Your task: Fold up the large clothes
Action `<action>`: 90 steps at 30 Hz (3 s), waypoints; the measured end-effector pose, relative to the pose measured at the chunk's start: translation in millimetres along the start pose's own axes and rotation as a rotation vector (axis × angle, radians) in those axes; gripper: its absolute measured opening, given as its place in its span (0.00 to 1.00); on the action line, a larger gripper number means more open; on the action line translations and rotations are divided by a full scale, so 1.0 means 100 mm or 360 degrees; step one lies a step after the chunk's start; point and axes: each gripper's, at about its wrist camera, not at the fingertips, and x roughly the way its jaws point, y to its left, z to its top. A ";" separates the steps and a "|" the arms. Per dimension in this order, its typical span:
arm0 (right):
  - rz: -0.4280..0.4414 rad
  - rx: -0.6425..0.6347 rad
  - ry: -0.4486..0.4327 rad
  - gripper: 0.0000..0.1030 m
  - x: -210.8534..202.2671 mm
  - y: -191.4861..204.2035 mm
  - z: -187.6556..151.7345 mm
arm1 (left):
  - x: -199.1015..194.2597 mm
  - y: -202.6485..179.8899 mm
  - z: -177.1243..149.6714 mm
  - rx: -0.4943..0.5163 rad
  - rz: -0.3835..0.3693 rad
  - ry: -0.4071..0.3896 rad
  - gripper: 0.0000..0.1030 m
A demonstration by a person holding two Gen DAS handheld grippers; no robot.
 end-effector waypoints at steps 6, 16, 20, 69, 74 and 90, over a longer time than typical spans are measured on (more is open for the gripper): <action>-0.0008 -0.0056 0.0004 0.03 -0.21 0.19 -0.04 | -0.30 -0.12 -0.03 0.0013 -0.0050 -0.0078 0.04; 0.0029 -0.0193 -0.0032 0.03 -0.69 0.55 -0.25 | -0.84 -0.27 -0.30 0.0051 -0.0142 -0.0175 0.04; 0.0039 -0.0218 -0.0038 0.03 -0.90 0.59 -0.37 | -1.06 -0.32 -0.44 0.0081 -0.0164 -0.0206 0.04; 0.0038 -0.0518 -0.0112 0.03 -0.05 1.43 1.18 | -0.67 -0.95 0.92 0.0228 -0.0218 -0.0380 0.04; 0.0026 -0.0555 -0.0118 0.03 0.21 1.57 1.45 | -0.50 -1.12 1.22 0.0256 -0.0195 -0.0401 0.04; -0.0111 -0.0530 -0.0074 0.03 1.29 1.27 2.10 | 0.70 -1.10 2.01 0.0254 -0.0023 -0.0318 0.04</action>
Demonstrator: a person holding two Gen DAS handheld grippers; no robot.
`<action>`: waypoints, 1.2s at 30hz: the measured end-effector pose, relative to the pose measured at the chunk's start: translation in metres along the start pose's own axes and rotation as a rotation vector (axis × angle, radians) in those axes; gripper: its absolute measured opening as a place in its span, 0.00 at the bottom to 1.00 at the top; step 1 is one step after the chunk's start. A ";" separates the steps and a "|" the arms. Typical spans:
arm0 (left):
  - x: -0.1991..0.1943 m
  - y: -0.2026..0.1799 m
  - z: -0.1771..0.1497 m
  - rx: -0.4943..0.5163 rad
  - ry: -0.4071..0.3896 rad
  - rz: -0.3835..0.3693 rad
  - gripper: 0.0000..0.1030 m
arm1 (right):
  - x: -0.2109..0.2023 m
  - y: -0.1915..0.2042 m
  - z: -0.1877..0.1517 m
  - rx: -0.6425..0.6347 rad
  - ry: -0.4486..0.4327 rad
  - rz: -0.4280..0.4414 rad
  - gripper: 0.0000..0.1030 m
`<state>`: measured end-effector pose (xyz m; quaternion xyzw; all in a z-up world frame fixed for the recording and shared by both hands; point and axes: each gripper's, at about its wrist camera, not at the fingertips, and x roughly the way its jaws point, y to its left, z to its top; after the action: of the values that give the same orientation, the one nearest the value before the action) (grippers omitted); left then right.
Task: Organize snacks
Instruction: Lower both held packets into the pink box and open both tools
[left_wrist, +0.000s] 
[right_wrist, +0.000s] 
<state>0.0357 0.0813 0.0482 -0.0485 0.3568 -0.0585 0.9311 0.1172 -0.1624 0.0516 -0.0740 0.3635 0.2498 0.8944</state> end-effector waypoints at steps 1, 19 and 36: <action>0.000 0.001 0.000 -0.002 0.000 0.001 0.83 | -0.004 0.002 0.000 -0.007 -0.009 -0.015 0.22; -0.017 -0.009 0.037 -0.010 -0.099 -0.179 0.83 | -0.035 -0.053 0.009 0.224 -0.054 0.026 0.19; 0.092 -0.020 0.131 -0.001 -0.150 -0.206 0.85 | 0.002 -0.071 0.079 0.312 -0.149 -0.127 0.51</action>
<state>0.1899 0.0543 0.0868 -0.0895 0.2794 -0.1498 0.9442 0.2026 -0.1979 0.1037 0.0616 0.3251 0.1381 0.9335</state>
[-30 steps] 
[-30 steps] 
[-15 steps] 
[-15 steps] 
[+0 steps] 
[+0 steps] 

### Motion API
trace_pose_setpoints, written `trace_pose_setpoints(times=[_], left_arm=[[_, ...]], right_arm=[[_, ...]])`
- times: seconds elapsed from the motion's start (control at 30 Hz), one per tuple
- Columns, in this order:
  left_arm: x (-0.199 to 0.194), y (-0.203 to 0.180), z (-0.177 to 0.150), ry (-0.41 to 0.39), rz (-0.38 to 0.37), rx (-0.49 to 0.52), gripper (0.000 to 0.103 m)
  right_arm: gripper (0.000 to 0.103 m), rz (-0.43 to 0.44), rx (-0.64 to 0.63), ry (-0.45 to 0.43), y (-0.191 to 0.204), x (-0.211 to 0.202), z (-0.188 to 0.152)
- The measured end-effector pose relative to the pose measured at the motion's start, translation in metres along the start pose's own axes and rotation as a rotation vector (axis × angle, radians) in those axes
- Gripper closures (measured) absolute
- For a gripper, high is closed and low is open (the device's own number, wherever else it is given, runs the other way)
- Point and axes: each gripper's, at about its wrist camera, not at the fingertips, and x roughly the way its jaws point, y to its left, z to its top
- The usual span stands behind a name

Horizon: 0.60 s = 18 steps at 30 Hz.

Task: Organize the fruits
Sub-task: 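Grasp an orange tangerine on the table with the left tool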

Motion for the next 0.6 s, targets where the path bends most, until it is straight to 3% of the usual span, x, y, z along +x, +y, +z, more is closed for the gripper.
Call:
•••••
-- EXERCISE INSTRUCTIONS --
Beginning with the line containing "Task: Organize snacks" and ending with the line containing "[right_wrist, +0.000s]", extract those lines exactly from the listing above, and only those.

-- RESPONSE TO THIS EXERCISE --
Task: Organize snacks
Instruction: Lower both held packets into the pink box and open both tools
[left_wrist, +0.000s] 
[right_wrist, +0.000s] 

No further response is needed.